Si ese fenómeno era previsible, el Estado colombiano ha debido adoptar políticas oportunas para buscar soluciones sustitutivas a  esa inmensa masa de propietarios minifundistas, a quienes el TLC perjudicaría. No se hizo;  como tampoco, durante diez años de cantaleta sobre el TLC, el Estado mejoró  la  infraestructura vial del país, sin la cual, señores del Gobierno y  señores legisladores, las cosas no  pueden salir bien.
Y, como las desgracias no vienen solas, las esperanzas que se generaron alrededor de la ley de restitución de tierras, también se desplomarán. Porque no se trata solo de entregar títulos a los desplazados o a las víctimas de  todas las violencias que ha tenido Colombia-,  sino de poner a los beneficiarios de la ley en condiciones de hacer producir, de manera provechosa, la tierra que se les entrega. Y ¿qué  podrán sembrar estos propietarios rurales, que les permita competir con los productos  agropecuarios que exportará  EE.UU. a nuestro país? 
Me sitúo en nuestra región Caribe; en el territorio rural de los departamentos que la integran. Consulto el mapa vial. No puede ser más desconcertante constatar que en materia de vías secundarias y terciarias, el  panorama es desolador. Y ante esta realidad, aún  si  se  encontraran, eventualmente, actividades sustitutivas a la de la ganadería o a la avicultura ¿cómo podrían sacar los propietarios campesinos sus productos -y a qué costos-  para llevarlos a los  mercados de consumo,  o  a puertos de exportación? No tengo respuesta alentadora alguna.

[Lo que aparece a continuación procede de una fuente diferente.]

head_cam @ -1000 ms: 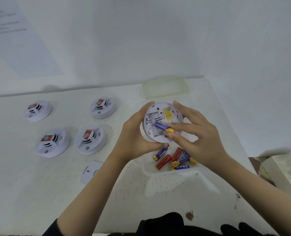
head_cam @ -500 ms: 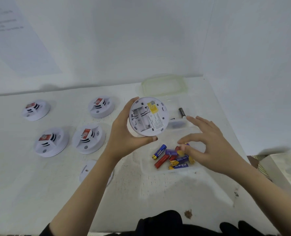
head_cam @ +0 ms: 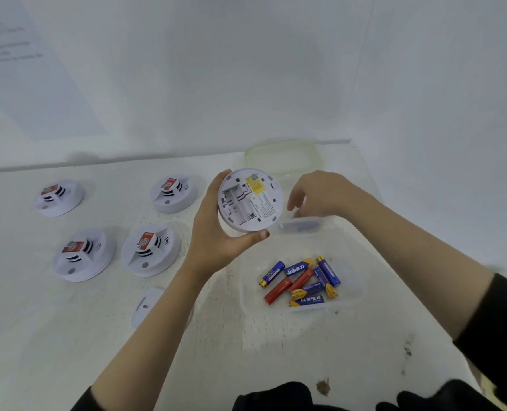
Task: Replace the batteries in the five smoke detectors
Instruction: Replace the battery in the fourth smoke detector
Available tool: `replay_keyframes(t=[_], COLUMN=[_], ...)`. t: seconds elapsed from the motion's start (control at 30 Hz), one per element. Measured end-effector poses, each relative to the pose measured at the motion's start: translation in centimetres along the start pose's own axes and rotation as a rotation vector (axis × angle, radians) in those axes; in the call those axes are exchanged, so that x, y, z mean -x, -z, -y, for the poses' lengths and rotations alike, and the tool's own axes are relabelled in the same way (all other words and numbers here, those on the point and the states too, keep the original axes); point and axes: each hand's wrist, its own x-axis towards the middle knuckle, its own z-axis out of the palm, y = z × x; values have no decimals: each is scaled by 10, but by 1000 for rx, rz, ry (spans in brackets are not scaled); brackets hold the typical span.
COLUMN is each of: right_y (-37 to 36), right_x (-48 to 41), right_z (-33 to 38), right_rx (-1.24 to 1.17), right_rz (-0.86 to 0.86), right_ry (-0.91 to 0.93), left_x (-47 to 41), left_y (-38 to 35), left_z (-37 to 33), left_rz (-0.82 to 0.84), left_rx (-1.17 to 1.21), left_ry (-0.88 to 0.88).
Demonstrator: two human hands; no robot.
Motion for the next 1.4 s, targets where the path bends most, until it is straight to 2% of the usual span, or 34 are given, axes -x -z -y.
replay_keyframes(t=[0.13,0.3,0.53,0.67,0.8,0.97,1.2,1.27,1.4], right_y=[-6,-4,7,13,9,-1,-5,-5,-1], right_x=[-13,-18,-1,12,24,30,30,32,35], right_z=[5,-4,-7,8,23,38,40,40,37], right_rx=[54,-276,-930,-1140,-1148,-928,-638,-699,-1099], right_rz=[49,59,-462,-553,-545,-634,-659,-657,-572], right_ry=[30,42,103,189,223,304,386,323,146], left_x=[-4,-11,-17,-21,-24,-22,-20,-20,-18], left_y=[3,9,8,5,0,-4,-6,-5,-5], left_z=[1,1,4,7,5,3,-1,-1,-4], left_rz=[-38,-72,-22,26,55,84,119,98,86], left_rx=[-24,-28,0,-2,17,41,79,80,51], left_ry=[-10,-13,-11,-48,-70,-73,-90,-93,-111])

En reciente columna de El Tiempo, el ex ministro Jorge Iván Zuluaga presentó un cuadro aterrador sobre la desigualdad regional, en desarrollo; situación deplorable que en lugar de disminuir crecerá, precisamente por las consecuencias que traerá el TLC para la economía rural.
La inseguridad –ya lo expresamos, se disparará en el campo colombiano. Lejos está, entonces, el TLC de ser la  panacea. Puede ocurrir, contrariamente, que haya motivos de arrepentimiento por haberlo suscrito
PD. ¿El bajonazo de opinión del presidente Santos, no tendrá algo que ver con la percepción de muchos de sus gobernados sobre el TLC? Me atengo a su respuesta, amable lector.

*Ex congresista, ex ministro, ex embajador.